Revolving door metaphor
Using buildings as a metaphor, let’s consider a revolving door as a building design pattern. The following image comes from Wikipedia:
You can “see” the additional complexity in such a door. The benefits of revolving doors are in energy savings. They attempt to solve the problem where there are people frequently going in and out of a building, and opening/closing a standard door allows too much air to be exchanged between the inside the outside of the building each time.
It probably wouldn’t make sense to install a revolving door as the entrance of a two-bedroom house, because there is not enough traffic to justify the additional complexity. The revolving door would still work in a two-bedroom house. The benefits in terms of energy savings would be small (and might actually be worse because of size and air-tightness relative to a conventional door). The door would surely cost more and would take up more space than a traditional door.
- Design Patterns work like algorithms for Object Oriented Programming. Shows you how to put together objects in a meaningful relationship that performs a particular task. So I would say yes they reduce complexity by allowing you to understand the design of the software better. The same way with algorithms in procedural programs. If I told you that X was using a Linked List with a Bubble Sort it would be a lot easier to following along with what the programmer was doing.

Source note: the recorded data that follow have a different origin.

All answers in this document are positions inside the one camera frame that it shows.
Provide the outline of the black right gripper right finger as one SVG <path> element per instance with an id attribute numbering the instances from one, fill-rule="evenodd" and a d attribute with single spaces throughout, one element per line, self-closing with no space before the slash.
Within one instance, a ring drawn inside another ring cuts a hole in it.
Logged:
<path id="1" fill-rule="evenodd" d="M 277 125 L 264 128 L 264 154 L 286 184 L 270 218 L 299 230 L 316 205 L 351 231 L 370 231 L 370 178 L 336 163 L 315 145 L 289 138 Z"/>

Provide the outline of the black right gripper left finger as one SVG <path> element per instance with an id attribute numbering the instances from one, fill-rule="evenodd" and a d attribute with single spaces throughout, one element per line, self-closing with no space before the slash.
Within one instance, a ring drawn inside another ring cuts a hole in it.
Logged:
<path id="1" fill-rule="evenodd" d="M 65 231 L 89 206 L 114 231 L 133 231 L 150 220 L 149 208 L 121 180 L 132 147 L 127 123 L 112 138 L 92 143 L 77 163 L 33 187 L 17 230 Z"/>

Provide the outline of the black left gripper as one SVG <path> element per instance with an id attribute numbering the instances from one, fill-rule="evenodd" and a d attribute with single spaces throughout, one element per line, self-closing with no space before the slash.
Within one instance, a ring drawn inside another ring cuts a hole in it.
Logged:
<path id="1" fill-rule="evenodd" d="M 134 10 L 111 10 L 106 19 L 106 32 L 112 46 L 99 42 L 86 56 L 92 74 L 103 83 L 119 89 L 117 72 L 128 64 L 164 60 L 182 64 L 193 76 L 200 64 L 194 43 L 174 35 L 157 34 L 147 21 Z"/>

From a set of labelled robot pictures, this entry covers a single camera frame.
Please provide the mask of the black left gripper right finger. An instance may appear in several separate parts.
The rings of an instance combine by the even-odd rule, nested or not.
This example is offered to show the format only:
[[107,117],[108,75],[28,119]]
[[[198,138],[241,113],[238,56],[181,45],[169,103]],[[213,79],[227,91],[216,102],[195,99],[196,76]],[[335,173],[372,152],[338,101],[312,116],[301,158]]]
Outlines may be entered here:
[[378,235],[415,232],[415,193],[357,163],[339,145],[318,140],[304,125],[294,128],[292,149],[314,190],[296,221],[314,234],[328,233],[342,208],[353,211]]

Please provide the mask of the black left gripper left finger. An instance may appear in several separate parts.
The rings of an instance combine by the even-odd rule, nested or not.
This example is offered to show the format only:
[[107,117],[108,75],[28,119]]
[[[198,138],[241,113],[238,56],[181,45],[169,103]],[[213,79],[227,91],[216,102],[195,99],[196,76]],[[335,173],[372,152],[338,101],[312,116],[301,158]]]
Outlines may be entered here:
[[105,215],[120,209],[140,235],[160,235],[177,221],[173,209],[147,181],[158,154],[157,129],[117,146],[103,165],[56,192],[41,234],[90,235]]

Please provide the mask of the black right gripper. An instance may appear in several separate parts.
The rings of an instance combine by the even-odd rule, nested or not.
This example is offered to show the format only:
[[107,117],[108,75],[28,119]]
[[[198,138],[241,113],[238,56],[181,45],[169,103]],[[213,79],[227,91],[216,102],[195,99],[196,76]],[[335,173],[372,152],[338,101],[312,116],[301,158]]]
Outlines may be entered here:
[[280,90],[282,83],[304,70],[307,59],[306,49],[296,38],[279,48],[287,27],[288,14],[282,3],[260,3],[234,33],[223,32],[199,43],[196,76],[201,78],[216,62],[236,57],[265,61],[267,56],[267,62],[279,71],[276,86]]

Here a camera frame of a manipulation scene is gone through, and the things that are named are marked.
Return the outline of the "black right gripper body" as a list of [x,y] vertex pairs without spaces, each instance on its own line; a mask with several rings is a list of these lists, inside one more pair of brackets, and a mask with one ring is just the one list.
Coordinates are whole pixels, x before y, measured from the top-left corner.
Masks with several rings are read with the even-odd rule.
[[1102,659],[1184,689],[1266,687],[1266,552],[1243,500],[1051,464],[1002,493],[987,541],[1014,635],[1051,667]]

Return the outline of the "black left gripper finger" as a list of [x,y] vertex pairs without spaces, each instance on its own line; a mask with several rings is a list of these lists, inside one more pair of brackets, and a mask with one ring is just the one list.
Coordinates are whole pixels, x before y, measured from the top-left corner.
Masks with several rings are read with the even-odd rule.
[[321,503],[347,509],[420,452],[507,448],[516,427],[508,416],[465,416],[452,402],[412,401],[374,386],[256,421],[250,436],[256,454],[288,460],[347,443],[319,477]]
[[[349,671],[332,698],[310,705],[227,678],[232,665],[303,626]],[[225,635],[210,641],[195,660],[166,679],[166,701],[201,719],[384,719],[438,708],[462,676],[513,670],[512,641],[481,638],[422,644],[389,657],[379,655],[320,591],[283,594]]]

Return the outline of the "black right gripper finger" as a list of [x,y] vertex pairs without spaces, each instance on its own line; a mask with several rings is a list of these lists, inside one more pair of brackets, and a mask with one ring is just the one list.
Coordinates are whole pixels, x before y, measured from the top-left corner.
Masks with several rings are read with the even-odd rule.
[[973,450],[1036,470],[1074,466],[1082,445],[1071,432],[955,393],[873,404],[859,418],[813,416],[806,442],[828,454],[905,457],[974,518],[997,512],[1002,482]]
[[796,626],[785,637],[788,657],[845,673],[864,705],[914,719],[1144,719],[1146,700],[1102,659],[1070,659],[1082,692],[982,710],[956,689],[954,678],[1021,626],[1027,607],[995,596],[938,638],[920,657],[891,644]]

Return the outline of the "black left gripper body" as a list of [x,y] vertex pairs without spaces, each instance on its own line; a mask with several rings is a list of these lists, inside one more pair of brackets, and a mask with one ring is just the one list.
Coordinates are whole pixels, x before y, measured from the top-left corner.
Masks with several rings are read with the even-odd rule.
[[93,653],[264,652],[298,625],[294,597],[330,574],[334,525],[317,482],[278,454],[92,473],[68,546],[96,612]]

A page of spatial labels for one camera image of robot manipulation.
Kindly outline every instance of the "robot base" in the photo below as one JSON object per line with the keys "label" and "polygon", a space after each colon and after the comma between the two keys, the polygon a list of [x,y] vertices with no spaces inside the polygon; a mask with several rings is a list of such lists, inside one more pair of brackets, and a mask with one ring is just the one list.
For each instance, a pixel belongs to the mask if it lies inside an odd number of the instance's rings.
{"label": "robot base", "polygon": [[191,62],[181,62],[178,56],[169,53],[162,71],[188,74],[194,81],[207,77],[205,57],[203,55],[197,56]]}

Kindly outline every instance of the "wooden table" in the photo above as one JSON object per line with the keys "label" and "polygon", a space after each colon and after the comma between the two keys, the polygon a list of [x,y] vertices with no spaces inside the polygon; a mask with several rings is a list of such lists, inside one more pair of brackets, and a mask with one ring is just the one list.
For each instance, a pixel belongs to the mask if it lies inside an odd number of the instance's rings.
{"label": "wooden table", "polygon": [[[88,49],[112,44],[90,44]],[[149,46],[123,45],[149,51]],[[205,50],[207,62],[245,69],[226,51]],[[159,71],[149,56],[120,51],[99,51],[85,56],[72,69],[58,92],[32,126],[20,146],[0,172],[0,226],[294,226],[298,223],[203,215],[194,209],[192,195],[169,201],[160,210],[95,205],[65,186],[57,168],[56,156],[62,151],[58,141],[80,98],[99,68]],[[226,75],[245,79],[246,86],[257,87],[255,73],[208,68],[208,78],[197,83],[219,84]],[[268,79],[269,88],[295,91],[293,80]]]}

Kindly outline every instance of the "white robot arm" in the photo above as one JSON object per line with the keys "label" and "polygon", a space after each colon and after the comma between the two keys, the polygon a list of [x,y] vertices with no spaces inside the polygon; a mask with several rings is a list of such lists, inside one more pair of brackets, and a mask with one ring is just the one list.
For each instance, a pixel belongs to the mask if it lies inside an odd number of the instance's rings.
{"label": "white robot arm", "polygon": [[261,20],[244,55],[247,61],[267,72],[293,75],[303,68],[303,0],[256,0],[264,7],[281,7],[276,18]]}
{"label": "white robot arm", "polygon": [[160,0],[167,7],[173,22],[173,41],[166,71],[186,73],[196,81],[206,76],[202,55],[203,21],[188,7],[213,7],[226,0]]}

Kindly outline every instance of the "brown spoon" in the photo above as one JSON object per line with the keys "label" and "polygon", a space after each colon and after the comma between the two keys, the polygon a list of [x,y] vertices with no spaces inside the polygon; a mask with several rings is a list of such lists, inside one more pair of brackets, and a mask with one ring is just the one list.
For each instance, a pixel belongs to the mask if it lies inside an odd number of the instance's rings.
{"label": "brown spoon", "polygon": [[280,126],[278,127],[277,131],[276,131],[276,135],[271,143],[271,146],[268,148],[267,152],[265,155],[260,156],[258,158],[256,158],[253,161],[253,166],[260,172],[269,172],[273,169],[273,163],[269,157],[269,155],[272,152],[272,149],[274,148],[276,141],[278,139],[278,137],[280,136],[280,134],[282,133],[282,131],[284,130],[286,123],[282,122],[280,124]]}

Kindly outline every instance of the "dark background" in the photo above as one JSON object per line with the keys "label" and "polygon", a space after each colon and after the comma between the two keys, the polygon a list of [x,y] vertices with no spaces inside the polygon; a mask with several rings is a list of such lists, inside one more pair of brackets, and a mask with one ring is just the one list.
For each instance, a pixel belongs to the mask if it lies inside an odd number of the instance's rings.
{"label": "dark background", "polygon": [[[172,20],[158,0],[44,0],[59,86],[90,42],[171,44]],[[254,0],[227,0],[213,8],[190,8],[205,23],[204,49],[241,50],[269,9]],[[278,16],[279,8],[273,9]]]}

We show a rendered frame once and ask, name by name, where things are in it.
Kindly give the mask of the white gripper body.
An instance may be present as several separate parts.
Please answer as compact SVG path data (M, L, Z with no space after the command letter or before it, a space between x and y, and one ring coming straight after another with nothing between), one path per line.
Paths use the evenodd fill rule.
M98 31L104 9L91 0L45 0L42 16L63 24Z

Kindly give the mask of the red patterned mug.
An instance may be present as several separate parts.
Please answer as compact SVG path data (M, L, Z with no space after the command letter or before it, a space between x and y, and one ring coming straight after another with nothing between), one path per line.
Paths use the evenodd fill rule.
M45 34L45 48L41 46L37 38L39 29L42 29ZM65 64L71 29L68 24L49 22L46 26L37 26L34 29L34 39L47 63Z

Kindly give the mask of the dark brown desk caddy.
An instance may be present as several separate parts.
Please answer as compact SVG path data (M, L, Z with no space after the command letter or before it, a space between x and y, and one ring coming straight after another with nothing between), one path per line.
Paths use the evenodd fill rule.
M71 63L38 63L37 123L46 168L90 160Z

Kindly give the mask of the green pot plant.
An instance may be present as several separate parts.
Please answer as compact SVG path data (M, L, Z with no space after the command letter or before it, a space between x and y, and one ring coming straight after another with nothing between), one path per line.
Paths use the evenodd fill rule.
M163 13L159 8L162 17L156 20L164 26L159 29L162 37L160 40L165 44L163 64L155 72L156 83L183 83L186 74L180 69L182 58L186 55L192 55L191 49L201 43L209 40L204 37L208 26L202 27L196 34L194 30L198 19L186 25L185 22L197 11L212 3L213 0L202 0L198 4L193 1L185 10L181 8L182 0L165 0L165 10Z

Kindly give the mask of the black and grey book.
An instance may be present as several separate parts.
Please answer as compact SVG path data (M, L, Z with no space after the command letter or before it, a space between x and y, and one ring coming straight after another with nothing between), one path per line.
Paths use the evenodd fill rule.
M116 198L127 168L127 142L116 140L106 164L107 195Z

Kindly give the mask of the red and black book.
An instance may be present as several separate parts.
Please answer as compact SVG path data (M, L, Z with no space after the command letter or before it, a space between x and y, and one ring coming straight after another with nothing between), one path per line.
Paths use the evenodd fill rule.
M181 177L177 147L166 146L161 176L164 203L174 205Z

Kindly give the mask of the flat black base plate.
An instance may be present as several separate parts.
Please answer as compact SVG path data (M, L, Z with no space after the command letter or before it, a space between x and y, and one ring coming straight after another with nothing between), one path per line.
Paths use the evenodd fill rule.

The Effect of Design Patterns on Object-Oriented Metrics and Software Error-Proneness
- In the literature, design patterns are mainly known as reusable solutions for different problem contexts. But, application of design patterns has different effects on software. One of them is expected to be the effect on software error-proneness.
- The effects of design patterns on software are measurable and therefore interpretable.
- Design pattern implementations and refactorings in software are highly recommended. Also, design patterns have positive effects on design, and increase reusability, analyzability, and so on.
- But, design patterns may introduce side effects like increase in error-proneness.
- Conclusion from a thesis from Barış Aydınöz : software error-proneness related OO metrics have been determined and reviewed. Moreover, design patterns that affect these metrics have been found out, and their effect on metrics have been shown empirically on individual experiments. 13 different cases have been refactored with design patterns, and fluctuations on metrics have been evaluated mainly from the perspective of the software errorproneness. Also, in this thesis, [GOF98] patterns have been researched and the effects of these patterns on OO metrics have been measured with refactorings…. …software error-proneness related OO metrics have a significant impact on software development cycle. Since, by using coupling and inheritance metrics, very accurate models can be derived to guess error-prone classes in software [BDPW98-2]. These models will obviously help developers to reduce software testing phase of the development cycle. Design patterns, as stated before, are elegant and reusable solutions to common occurring design problems. But, this study showed that design patterns may have many effects on software quality.
- In conclusion, in this thesis study, the relations between software error-proneness associated metrics and design patterns have been investigated. Also, this study emphasizes the importance of design patterns, the lack of standard metric analysis tools, and the lack of standard ways for hatching design patterns.